Andrea has picked "Neverwhere" by Neil Gaiman as our September book.
Richard Mayhew is a young man with a good
heart and an ordinary life, which is changed forever when he stops to
help a girl he finds bleeding on a London sidewalk.
His small act of
kindness propels him into a world he never dreamed existed. There are
people who fall through the cracks, and Richard has become one of them.
And he must learn to survive in this city of shadows and darkness,
monsters and saints, murderers and angels, if he is ever to return to
the London that he knew.
"A fantastic story that is both the stuff of dreams and nightmares" (
San Diego Union-Tribune), Neil Gaiman's first solo novel has become a touchstone of urban fantasy, and a perennial favorite of readers everywhere.
Amazon.com Review
Neverwhere's protagonist, Richard Mayhew, learns the hard
way that no good deed goes unpunished. He ceases to exist in the
ordinary world of London Above, and joins a quest through the dark and
dangerous London Below, a shadow city of lost and forgotten people,
places, and times. His companions are Door, who is trying to find out
who hired the assassins who murdered her family and why; the Marquis of
Carabas, a trickster who trades services for very big favors; and
Hunter, a mysterious lady who guards bodies and hunts only the biggest
game. London Below is a wonderfully realized shadow world, and the story
plunges through it like an express passing local stations, with plenty
of action and a satisfying conclusion. The story is reminiscent of
Douglas Adams's
The Hitchhiker's Guide to the Galaxy, but Neil Gaiman's humor is much darker and his images sometimes truly horrific. Puns and allusions to everything from
Paradise Lost to
The Wonderful Wizard of Oz abound, but you can enjoy the book without getting all of them. Gaiman is definitely not just for graphic-novel fans anymore.
--Nona Vero
--This text refers to the
Hardcover
edition.
ABOUT THE AUTHOR
Neil Gaiman was born in Hampshire, UK, and now lives in the United
States near
Minneapolis. As a child he discovered his love of books,
reading, and stories, devouring the works of C.S. Lewis, J.R.R. Tolkien,
James Branch Cabell, Edgar Allan Poe, Michael Moorcock, Ursula K.

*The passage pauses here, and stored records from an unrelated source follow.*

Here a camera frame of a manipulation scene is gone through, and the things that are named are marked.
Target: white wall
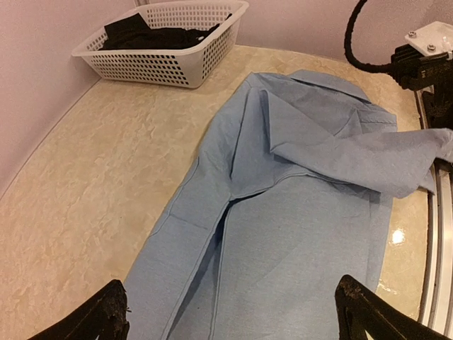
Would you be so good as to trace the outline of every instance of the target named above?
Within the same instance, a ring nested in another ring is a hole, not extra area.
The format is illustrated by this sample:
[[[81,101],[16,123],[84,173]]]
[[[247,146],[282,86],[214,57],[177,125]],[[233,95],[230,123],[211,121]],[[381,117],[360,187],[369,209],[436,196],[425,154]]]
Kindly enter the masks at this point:
[[[133,0],[0,0],[0,197],[55,123],[97,80],[71,51]]]

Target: white mounting bracket
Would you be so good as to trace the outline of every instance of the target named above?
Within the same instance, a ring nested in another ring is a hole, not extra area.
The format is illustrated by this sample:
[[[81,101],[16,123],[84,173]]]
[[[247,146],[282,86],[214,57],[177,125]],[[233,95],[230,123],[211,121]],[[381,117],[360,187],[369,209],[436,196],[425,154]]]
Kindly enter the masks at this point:
[[[435,21],[405,36],[406,41],[424,56],[448,52],[453,60],[453,25]]]

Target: shirt collar
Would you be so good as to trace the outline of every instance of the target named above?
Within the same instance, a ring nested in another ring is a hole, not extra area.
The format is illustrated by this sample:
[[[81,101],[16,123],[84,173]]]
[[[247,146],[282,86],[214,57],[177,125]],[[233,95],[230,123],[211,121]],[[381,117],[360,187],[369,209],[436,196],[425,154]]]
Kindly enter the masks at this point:
[[[333,89],[335,91],[342,92],[349,96],[358,98],[362,101],[371,103],[367,95],[362,91],[362,89],[349,81],[341,79],[337,76],[332,76],[330,74],[312,72],[307,70],[297,71],[290,75],[290,77],[295,81],[300,81],[302,83],[313,84],[327,89]]]

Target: beige countertop
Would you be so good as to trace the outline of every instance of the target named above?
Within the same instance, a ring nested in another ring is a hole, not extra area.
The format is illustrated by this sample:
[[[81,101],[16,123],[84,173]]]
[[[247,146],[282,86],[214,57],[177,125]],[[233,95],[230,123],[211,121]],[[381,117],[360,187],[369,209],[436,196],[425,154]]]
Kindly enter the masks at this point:
[[[26,339],[124,279],[220,106],[250,72],[299,69],[347,79],[400,131],[420,128],[413,94],[389,76],[295,52],[236,46],[196,90],[98,82],[0,200],[0,339]],[[427,221],[426,193],[394,201],[377,291],[414,318]]]

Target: black garment
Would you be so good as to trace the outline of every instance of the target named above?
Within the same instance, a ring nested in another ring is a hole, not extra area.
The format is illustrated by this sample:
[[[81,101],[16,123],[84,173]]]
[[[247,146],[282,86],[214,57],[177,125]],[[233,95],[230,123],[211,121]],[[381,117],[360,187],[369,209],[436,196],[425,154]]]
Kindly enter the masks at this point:
[[[219,25],[209,30],[151,29],[137,13],[104,26],[108,39],[101,50],[182,50],[199,44]]]

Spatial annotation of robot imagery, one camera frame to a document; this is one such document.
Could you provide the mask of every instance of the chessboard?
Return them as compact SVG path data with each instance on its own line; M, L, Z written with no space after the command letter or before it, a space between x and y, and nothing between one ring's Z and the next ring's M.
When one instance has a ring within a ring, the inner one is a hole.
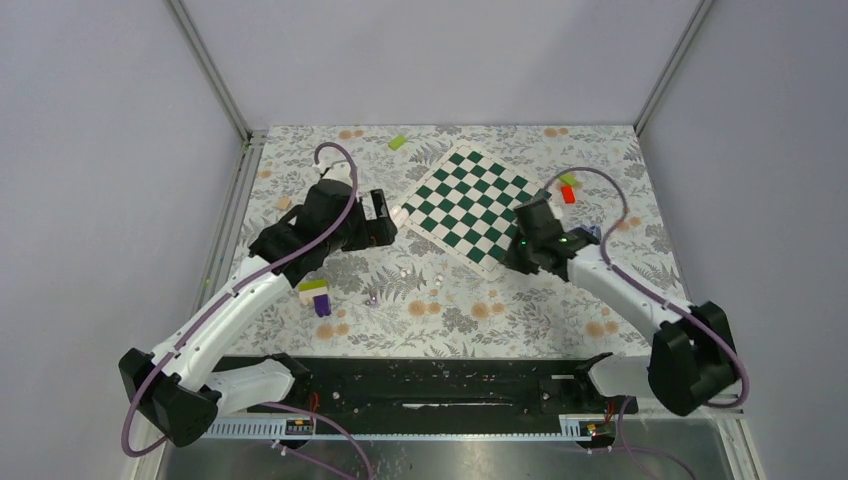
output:
M518 228L512 208L542 184L480 147L455 144L403 198L405 225L494 280Z

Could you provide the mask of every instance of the red block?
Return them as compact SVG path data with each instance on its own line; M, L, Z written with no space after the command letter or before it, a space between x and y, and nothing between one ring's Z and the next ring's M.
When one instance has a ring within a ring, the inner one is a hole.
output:
M563 185L561 190L562 199L565 200L565 203L577 203L577 198L574 197L574 190L572 190L571 186Z

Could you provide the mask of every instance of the floral tablecloth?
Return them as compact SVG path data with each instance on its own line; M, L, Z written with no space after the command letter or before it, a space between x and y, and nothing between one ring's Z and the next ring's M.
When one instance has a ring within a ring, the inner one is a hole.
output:
M397 135L407 142L395 152L388 142ZM629 126L274 127L267 136L234 263L247 254L247 245L263 228L284 214L277 207L281 198L300 203L318 180L312 152L319 143L332 140L347 148L359 168L360 188L382 188L389 205L395 205L460 139L481 145L542 181L568 166L608 172L620 182L631 208L627 223L610 240L613 256L659 287L684 296L639 143ZM564 211L565 227L608 227L620 212L615 192L590 174L577 177L581 186L576 204L565 205L554 196ZM332 316L318 318L290 291L250 325L230 353L516 358L647 353L640 335L590 293L544 272L507 272L485 281L406 228L391 247L331 255L323 268L307 277L318 278L330 284ZM368 306L368 292L375 289L383 292L380 303Z

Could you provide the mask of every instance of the yellow-green block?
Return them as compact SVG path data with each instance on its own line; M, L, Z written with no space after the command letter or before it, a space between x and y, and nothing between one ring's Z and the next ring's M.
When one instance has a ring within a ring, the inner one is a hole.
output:
M580 182L577 181L576 178L574 178L574 175L572 175L570 173L566 173L565 175L560 175L557 178L559 179L560 182L568 185L569 187L576 187L580 183Z
M406 143L406 137L404 137L403 135L398 135L397 137L392 139L391 142L389 142L389 148L391 148L392 150L397 150L398 148L403 146L404 143Z
M313 280L311 282L301 282L300 285L297 286L298 291L305 292L307 290L314 290L316 288L326 287L326 280Z

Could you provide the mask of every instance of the white wall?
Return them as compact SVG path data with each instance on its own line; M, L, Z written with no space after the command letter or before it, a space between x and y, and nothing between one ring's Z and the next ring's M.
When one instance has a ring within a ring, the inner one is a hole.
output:
M718 1L643 136L696 300L726 308L770 480L848 467L848 5Z
M697 0L186 0L248 124L634 123Z
M115 479L118 359L189 315L239 141L162 2L3 2L0 52L0 477Z

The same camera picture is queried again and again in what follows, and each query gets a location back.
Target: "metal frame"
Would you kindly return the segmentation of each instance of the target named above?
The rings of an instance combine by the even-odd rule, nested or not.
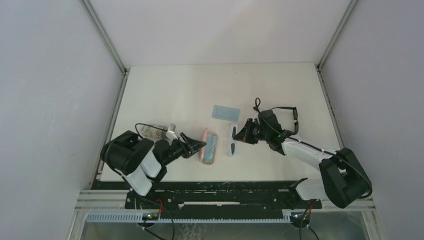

LeGuin, Gene Wolfe, and G.K. Chesterton. A self-described "feral child
who was raised in libraries," Gaiman credits librarians with fostering a
life-long love of reading: "I wouldn't be who I am without libraries. I
was the sort of kid who devoured books, and my happiest times as a boy
were when I persuaded my parents to drop me off in the local library on
their way to work, and I spent the day there. I discovered that
librarians actually want to help you: they taught me about interlibrary
loans."
Neil Gaiman is credited with being one of the creators of modern comics,
as well as an author whose work crosses genres and reaches audiences of
all ages. He is listed in the Dictionary of Literary Biography as one
of the top ten living post-modern writers and is a prolific creator of
works of prose, poetry, film, journalism, comics, song lyrics, and
drama.
Gaiman wrote the screenplay for the original BBC TV series of
Neverwhere (1996); Dave McKean's first feature film,
Mirrormask (2005), for the Jim Henson Company; and cowrote the script to Robert Zemeckis's
Beowulf. He produced
Stardust, Matthew Vaughn's film based on Gaiman's book by the same name.